Today’s edition of quick hits:
* AP: “The Justice Department secretly obtained two months of telephone records of reporters and editors for The Associated Press in what the news cooperative’s top executive called a ‘massive and unprecedented intrusion’ into how news organizations gather the news.”
* Related question: will conservatives who spent years celebrating the executive branch’s warrantless-surveillance powers suddenly and conveniently switch sides?
* A car bomb exploded in eastern Libya today, killing at least 10 people.
* Guilty: “Philadelphia abortion provider Kermit Gosnell was convicted Monday of three counts of first-degree murder for the death of three babies that prosecutors said were delivered alive and subsequently killed.”
* Post-election Pakistan: “Former Prime Minister Nawaz Sharif moved confidently to form a new government in Pakistan on Monday, announcing the next finance minister even as votes from Saturday’s election were still being tallied and protests continued over alleged vote-rigging in some cities.”
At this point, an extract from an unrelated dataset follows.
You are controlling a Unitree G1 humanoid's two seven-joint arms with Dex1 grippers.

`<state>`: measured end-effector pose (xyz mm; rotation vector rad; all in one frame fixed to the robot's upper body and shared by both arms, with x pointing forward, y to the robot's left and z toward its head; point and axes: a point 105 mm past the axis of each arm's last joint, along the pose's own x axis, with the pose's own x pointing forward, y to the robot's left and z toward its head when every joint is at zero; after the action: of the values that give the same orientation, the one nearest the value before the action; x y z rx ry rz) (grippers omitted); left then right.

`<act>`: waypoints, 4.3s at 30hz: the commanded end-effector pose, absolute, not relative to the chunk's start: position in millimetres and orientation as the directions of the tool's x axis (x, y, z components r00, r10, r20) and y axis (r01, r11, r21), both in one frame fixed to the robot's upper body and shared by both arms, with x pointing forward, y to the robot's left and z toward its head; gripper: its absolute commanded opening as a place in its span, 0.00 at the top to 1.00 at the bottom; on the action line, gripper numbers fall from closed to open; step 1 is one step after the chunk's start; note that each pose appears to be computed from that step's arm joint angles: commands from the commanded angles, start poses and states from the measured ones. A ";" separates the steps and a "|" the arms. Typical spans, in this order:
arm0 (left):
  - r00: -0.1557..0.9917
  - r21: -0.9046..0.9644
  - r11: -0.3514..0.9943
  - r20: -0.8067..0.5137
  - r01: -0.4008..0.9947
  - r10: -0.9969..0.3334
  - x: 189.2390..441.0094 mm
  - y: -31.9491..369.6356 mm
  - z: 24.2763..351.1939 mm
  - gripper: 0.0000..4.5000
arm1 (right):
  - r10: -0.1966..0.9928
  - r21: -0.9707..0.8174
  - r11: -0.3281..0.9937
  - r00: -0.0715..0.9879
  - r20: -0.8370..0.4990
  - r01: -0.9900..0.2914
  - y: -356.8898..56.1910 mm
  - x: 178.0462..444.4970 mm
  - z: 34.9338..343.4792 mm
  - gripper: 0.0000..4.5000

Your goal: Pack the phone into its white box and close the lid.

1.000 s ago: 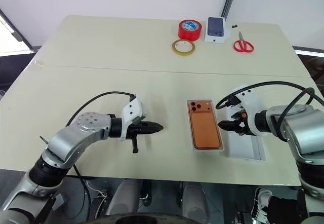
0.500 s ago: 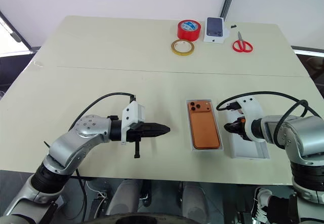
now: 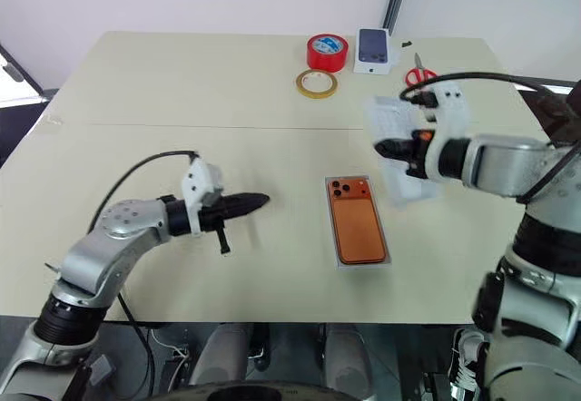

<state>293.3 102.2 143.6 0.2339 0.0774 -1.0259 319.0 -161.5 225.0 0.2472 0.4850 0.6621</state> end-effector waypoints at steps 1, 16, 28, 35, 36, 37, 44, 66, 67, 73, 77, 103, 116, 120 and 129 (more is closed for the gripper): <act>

* Turkey: “Turkish authorities said Sunday that nine people had been detained in twin car bombings a day earlier in southern Turkey that killed 46 people and injured at least 155.”
* Bangladesh: “Nearly three weeks after a Bangladesh garment-factory building collapsed, the search for the dead ended Monday at the site of the worst disaster in the history of the global garment industry. The death toll: 1,127.”